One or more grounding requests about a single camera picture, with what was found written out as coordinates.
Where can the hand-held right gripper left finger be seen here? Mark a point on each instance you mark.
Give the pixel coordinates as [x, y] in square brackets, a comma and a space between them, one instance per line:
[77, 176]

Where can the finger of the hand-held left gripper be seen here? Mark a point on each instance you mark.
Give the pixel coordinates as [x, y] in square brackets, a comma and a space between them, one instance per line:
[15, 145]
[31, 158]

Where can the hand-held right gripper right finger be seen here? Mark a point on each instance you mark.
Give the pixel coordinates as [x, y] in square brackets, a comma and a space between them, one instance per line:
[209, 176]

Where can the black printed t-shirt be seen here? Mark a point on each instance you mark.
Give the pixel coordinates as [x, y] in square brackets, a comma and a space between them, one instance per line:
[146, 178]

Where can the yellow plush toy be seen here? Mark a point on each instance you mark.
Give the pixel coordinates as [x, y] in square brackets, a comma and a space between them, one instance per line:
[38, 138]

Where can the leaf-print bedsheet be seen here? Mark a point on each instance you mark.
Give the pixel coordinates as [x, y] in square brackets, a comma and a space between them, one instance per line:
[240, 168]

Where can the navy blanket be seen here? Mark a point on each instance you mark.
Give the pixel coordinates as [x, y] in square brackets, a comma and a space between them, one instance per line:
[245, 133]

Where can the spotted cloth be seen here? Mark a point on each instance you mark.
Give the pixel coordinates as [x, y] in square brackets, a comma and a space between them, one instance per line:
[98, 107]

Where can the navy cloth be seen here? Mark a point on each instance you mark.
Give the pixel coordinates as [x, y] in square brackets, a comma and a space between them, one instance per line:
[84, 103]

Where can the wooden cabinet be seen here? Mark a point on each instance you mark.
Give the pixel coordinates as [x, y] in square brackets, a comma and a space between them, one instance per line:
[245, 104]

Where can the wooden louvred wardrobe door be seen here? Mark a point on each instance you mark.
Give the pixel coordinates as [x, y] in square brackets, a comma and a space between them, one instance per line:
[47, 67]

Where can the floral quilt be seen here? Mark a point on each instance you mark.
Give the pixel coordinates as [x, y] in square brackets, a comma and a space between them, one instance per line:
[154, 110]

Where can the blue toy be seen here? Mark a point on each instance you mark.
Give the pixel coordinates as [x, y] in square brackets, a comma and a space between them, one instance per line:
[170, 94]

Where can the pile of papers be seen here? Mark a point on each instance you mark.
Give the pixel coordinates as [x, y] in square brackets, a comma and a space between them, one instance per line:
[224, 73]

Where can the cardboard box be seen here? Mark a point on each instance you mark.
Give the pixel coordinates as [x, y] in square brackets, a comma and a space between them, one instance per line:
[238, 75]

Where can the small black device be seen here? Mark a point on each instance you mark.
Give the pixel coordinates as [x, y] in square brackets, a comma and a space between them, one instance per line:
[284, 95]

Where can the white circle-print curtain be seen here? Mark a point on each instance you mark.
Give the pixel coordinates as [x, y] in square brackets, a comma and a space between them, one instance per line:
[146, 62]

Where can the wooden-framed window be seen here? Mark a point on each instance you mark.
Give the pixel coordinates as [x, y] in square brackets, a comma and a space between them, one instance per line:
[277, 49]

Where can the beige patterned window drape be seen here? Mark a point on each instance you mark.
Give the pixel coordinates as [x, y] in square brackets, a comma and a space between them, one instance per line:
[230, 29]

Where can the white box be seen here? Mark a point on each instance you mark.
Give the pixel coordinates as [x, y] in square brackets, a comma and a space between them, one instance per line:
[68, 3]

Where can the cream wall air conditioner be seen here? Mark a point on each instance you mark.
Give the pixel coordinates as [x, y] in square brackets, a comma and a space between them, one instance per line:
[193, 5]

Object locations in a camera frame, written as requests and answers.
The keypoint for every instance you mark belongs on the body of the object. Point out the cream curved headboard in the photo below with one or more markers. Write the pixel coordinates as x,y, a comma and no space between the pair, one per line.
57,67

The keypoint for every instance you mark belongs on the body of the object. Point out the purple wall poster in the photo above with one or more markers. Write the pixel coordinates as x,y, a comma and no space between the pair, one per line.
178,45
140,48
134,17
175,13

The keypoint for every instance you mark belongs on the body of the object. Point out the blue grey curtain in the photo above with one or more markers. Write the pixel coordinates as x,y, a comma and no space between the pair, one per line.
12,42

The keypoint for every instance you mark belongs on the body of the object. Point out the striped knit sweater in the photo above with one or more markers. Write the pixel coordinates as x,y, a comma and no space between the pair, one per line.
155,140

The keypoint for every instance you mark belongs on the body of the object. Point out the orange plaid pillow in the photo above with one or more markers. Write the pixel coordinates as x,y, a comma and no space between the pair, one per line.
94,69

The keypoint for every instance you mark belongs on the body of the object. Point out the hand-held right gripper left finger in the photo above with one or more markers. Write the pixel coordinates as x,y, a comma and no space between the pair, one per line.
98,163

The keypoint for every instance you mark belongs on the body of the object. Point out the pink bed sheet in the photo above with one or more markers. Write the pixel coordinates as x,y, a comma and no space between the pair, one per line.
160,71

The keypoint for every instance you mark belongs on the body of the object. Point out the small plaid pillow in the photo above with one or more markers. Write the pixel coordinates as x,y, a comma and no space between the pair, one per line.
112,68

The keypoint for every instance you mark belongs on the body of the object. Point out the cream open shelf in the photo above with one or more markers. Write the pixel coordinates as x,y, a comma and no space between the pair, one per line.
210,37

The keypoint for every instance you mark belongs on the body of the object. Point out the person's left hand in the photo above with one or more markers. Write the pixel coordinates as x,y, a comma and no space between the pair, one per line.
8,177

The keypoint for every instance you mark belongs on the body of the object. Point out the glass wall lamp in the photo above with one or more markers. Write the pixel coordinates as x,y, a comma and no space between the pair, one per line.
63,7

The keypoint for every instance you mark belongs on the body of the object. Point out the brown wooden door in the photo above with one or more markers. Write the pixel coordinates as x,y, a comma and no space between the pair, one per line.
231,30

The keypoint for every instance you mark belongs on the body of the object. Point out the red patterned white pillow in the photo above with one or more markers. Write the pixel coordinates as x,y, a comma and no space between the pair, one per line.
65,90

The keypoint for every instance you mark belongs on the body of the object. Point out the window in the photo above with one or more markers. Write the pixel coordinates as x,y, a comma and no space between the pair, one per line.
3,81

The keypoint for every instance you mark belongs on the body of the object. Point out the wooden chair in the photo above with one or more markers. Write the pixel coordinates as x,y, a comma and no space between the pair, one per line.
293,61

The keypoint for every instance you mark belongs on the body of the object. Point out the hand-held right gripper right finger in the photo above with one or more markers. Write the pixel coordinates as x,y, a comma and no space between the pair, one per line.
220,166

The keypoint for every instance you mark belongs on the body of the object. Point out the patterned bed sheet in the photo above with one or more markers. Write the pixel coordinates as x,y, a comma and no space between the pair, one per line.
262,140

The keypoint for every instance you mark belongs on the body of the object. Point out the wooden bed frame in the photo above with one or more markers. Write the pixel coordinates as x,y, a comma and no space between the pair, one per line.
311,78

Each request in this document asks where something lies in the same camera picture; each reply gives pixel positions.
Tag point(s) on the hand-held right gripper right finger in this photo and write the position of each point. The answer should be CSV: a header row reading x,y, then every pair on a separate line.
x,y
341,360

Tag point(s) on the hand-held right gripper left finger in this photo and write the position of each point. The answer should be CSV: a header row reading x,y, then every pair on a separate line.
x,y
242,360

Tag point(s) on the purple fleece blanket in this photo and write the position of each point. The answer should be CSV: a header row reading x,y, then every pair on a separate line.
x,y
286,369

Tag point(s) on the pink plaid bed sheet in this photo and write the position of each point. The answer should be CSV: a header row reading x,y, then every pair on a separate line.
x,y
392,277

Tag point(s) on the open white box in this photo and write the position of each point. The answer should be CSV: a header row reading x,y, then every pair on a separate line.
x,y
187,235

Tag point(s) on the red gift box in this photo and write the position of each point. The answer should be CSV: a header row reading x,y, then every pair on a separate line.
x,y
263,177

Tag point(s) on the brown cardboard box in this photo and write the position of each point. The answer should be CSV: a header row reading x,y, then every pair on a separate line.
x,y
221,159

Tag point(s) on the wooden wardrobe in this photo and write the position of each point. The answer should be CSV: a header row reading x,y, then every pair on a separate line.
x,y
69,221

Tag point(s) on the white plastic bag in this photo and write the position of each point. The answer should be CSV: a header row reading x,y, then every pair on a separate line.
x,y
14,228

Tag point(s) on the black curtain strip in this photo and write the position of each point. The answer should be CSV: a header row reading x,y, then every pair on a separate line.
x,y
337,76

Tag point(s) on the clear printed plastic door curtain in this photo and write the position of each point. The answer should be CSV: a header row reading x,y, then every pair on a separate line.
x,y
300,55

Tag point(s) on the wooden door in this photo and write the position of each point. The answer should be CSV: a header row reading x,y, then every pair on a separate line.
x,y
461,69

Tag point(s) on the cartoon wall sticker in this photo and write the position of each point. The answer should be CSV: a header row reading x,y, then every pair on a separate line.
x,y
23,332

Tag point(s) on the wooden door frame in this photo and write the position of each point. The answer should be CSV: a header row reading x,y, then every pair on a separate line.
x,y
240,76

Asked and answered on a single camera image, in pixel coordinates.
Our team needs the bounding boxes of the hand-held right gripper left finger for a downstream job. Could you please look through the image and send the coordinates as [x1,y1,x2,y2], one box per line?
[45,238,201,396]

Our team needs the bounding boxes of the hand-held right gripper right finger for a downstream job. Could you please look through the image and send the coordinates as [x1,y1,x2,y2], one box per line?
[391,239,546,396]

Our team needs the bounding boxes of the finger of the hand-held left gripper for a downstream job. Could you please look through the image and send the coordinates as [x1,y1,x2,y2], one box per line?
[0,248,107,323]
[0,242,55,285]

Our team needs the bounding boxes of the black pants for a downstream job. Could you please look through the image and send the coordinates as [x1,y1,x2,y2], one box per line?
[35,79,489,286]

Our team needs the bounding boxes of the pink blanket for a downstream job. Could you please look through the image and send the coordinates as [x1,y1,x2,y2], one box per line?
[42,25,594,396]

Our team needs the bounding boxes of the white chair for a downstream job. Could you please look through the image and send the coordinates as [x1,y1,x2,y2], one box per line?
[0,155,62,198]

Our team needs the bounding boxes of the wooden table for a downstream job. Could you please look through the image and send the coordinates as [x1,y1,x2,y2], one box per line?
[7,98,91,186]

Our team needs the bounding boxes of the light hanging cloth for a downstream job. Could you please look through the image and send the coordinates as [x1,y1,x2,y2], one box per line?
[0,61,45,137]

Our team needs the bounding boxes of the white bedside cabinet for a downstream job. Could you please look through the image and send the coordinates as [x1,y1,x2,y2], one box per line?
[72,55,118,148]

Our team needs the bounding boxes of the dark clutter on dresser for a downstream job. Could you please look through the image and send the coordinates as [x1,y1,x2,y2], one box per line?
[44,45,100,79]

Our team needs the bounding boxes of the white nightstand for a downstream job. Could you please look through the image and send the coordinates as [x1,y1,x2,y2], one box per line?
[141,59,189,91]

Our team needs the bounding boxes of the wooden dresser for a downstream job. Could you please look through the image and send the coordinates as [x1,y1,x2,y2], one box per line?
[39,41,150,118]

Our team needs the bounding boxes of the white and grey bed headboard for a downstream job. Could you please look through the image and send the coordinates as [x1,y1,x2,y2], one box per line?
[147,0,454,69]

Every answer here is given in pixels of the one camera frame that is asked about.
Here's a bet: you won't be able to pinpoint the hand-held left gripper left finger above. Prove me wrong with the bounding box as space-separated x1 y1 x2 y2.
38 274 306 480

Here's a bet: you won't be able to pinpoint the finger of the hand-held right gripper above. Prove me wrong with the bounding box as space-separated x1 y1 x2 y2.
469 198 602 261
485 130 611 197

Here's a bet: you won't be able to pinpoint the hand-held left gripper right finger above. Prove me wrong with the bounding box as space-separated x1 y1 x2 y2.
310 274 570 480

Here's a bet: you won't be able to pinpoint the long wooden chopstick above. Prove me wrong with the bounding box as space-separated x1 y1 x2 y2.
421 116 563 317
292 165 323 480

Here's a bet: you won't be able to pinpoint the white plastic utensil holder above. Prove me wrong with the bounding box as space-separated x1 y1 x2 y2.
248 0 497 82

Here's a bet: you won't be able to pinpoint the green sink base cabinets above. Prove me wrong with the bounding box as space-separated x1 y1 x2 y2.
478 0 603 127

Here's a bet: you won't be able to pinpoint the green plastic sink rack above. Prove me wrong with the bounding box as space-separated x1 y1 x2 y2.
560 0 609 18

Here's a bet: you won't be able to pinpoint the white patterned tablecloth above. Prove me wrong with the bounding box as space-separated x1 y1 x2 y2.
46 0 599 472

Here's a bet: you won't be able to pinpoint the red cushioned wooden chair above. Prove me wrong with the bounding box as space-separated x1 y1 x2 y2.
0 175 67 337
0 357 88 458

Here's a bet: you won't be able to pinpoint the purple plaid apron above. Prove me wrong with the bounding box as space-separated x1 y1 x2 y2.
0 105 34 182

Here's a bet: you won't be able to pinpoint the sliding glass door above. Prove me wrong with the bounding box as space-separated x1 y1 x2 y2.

(Task to carry out) Only the lines from the beginning of the material to the line containing "Where can the leaf-print" should be echoed, verbatim and in full.

(Exercise solution)
One or more grounding requests about a single camera picture, with what was found written out as coordinates.
Where can the hand-held right gripper left finger be seen here? Mark a point on each instance you mark.
Give the pixel coordinates as [x, y] in square brackets, a comma and a space between them, one instance per line:
[77, 176]

Where can the finger of the hand-held left gripper be seen here? Mark a point on each instance you mark.
Give the pixel coordinates as [x, y] in square brackets, a comma and a space between them, one instance per line:
[15, 145]
[31, 158]

Where can the hand-held right gripper right finger be seen here? Mark a point on each instance you mark.
Give the pixel coordinates as [x, y] in square brackets, a comma and a space between them, one instance per line:
[209, 176]

Where can the black printed t-shirt be seen here? Mark a point on each instance you mark.
Give the pixel coordinates as [x, y] in square brackets, a comma and a space between them, one instance per line:
[146, 178]

Where can the yellow plush toy be seen here? Mark a point on each instance you mark.
Give the pixel coordinates as [x, y] in square brackets, a comma and a space between them, one instance per line:
[38, 138]

Where can the leaf-print bedsheet be seen here? Mark a point on each instance you mark.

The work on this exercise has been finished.